Using this identities

=> ( a - b )(a + b ) = a² - b²

$\rm \to \: \dfrac{ 5 \times \sqrt{3} - \sqrt{3} \times \sqrt{2} + 5 \times \sqrt{2} - ( \sqrt{2} )^{2} }{ ({5})^{2} - (\sqrt{2} )^{2} }$

$\rm \to \: \dfrac{5 \sqrt{3} - \sqrt{6} + 5 \sqrt{2} - 2 }{25 - 2}$

$\rm \to \: \dfrac{5 \sqrt{3} + 5 \sqrt{2} - \sqrt{6} - 2 }{23}$

Answer

$\rm \to \: \dfrac{5 \sqrt{3} + 5 \sqrt{2} - \sqrt{6} - 2 }{23}$

More about Rationalization

We know that irrational numbers are those which can’t be expressed in the ‘p/q’ form where ‘p’ and ‘q’ are integers.

But these rational numbers can be used in rational fractions as either numerator or denominator.

When these numbers are present in numerators of fractions, calculations can be done. But when these exist in denominators of fractions, they make calculations more difficult and complicated.

To avoid such complications in the numeric calculations, we use method of rationalization.

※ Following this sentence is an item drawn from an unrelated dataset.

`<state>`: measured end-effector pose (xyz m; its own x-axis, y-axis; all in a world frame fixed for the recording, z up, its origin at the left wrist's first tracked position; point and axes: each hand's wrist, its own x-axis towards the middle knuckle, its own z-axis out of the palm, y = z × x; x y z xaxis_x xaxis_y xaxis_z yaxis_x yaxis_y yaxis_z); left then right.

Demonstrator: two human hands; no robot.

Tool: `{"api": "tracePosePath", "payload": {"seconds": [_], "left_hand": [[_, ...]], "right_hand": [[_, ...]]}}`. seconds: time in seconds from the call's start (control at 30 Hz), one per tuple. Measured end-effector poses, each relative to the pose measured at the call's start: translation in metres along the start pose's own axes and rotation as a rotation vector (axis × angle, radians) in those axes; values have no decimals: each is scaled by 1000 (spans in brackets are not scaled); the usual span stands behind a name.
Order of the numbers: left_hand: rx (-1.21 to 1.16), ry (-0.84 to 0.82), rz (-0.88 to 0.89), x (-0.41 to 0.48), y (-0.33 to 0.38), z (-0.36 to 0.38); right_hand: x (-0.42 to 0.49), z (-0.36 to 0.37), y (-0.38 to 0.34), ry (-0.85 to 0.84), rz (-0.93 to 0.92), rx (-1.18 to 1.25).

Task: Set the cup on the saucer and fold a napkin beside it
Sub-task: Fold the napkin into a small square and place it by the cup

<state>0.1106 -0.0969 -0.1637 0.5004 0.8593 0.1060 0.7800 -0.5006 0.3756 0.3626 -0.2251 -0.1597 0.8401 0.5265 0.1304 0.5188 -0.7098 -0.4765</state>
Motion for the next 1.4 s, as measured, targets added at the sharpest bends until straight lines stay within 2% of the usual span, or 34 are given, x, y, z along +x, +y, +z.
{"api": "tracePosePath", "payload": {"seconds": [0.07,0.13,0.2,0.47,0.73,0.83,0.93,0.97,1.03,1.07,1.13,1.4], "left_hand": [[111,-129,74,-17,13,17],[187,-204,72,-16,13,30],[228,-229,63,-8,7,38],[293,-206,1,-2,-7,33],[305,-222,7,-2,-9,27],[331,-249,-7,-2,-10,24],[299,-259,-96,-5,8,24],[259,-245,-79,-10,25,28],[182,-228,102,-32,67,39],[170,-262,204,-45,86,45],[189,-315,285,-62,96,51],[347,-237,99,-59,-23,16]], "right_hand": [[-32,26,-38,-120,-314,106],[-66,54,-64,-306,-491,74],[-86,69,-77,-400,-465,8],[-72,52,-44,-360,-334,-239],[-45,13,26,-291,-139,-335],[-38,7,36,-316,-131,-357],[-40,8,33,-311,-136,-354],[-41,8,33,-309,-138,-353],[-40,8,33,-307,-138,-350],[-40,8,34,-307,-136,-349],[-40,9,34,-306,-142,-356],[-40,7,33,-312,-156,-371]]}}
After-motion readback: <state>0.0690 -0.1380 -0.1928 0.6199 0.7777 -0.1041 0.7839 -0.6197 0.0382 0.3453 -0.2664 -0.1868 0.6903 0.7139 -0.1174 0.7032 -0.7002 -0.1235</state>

Hence, rationalization can be defined as the process by which we eliminate radicals present in the denominators of fractions

Answer 2

Step-by-step explanation:

Required answer:-

${\dfrac {{\sqrt {3}}+{\sqrt {2}}}{5+{\sqrt{2}}}}$

${:}\dashrightarrow$${\dfrac {({\sqrt{3}}+{\sqrt{2}})(5-{\sqrt{2}})}{(5+{\sqrt{2}})(5-{\sqrt {2}})}}$

${:}\dashrightarrow$${\dfrac {{\sqrt{3}}(5-{\sqrt{2}})+{\sqrt{2}}(5-{\sqrt{2}})}{{(5)}^{2}-{({\sqrt {2}})}^{2}}}$

${:}\dashrightarrow$${\dfrac {5 {\sqrt {3}}-{\sqrt {6}}+5 {\sqrt {2}}-2}{25-2}}$

${:}\dashrightarrow$${\dfrac {5 {\sqrt {3}}+5 {\sqrt {2}}-{\sqrt{6}}-2}{23}}$

Identity used:-

${\boxed{(a-b)(a+b)={a}^{2}-{b}^{2}}}$